Andere schwarz-gelb regierte Länder drohten für den Fall einer Sonderlösung für Schleswig-Holstein ihrerseits mit einem Nein zu dem Gesetz. Ohne Zustimmung des Bundesrats aber kann das Gesetz nicht wie geplant Anfang 2010 in Kraft treten – und das erste große Regierungsvorhaben von Merkel und Westerwelle landet im Vermittlungsausschuss.
Konkrete Vorschläge aus Kiel
Schleswig-Holstein hatte dem Bund eine Liste mit Vorschlägen vorgelegt, um die Belastungen für alle Länder zu verringern. Die Mindereinnahmen bei der Unternehmenssteuer könnten demnach durch "Anhebung des Anteils der Länder am Umsatzsteueraufkommen erfolgen", heißt es in einem Schreiben an die CDU-Finanzminister der Länder, aus dem die "Welt am Sonntag" zitierte.
Das Kieler Finanzministerium schlägt zudem vor, die Erbschaftssteuer möglicherweise ganz abzuschaffen. Es sollte geprüft werden, "ob die Erbschaftssteuer in ihrer jetzigen Form den gestellten Anforderungen genügt oder ihr Aufkommen gegebenenfalls im Zuge einer Steuerstrukturreform auf andere Weise gesichert werden kann". Die im Steuerpaket vorgesehene Ausnahme bei der Mehrwertsteuer für das Hotelgewerbe sollte zunächst zurückgestellt und erst im Zuge einer großen Steuerreform geregelt werden.
Bei den Vorschlägen gehe es nicht um "Sonderkonditionen für Schleswig-Holstein", heißt es dem Bericht zufolge in dem Schreiben. Der Präsident des Landesrechnungshofs Schleswig-Holstein, Aloys Altmann, unterstützte Carstensen in seinem Widerstand gegen das Steuerpaket. "Die Steuerausfälle durch das Wachstumsbeschleunigungsgesetz kann sich Schleswig-Holstein nicht leisten", sagte Altman der "Welt am Sonntag". Er warf Bund und Ländern vor, seit Jahrzehnten über ihre Verhältnisse zu leben. Die Länder müssten ihre Neuverschuldung in den Griff bekommen.

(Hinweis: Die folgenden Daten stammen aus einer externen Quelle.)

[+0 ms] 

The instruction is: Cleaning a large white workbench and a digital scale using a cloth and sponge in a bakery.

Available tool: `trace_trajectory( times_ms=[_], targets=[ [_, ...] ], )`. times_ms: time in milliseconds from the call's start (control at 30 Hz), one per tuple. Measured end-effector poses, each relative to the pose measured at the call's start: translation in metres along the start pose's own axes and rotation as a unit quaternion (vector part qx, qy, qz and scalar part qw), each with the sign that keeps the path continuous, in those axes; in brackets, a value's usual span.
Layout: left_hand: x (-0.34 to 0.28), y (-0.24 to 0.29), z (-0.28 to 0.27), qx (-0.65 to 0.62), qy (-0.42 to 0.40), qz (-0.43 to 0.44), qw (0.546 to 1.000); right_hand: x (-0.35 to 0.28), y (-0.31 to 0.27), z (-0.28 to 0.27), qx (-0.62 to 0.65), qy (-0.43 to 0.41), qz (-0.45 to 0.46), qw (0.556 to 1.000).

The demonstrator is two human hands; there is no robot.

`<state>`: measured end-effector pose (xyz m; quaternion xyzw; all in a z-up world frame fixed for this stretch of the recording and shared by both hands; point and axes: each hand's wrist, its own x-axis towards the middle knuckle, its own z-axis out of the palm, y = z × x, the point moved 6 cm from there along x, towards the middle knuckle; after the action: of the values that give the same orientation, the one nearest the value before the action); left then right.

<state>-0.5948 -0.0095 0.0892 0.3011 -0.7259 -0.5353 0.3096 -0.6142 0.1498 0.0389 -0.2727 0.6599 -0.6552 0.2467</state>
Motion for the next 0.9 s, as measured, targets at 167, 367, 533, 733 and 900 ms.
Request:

SPD: "Lösegeldzahlungen" bringen nichts
Die seit der Bundestagswahl im September oppositionelle SPD forderte die Koalition zu einem Kurswechsel in der Steuerpolitik auf. "Die Bundeskanzlerin wird versuchen, Lösegeldzahlungen locker zu machen", sagte SPD-Chef Sigmar Gabriel. Er kritisierte: "Selbst wenn jetzt den Ländern einmalig geholfen wird, selbst wenn es Zahlungen an Kommunen geben sollte - das vergrößert doch nur die Staatsschulden beim Bund." Die Koalition müsse die Steuerpläne stoppen. "Noch schlimmer sind die, die danach noch kommen sollen." Trotz fehlender Mittel für Schulen, Kindergärten und Universitäten wolle Schwarz-Gelb Steuergeschenke etwa ans Hotelgewerbe machen, die kein Wachstum brächten.